## Description of the task
Output exactly, and only, the stretch of lines beginning at the line with "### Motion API" and ending at the last line of the listing below. Drop the pictures.

## Material provided
....................

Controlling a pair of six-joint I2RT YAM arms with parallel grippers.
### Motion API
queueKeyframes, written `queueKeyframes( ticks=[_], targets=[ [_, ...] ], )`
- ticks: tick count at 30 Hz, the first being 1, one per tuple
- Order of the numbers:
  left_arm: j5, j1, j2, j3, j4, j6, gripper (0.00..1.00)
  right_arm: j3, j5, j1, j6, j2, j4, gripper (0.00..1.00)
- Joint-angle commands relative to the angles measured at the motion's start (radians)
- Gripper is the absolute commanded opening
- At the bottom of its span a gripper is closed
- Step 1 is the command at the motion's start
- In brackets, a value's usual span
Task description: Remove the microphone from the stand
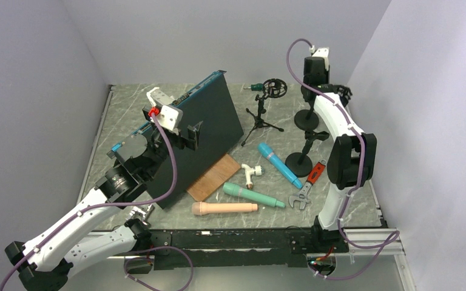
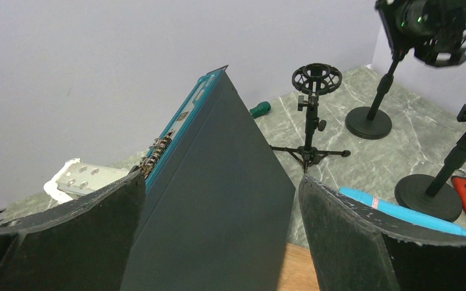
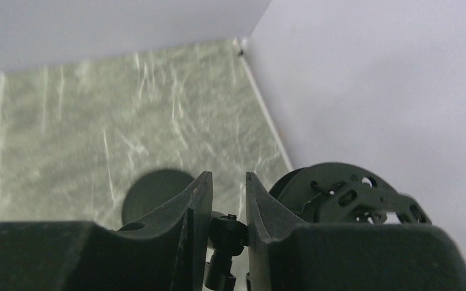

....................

## Response to the exercise
### Motion API
queueKeyframes, written `queueKeyframes( ticks=[_], targets=[ [_, ...] ], )`
- ticks: tick count at 30 Hz, the first being 1, one per tuple
- Order of the numbers:
  left_arm: j5, j1, j2, j3, j4, j6, gripper (0.00..1.00)
  right_arm: j3, j5, j1, j6, j2, j4, gripper (0.00..1.00)
- Joint-angle commands relative to the angles measured at the motion's start (radians)
- Gripper is the absolute commanded opening
- At the bottom of its span a gripper is closed
- Step 1 is the command at the motion's start
- In brackets, a value's usual span
Task description: Remove the microphone from the stand

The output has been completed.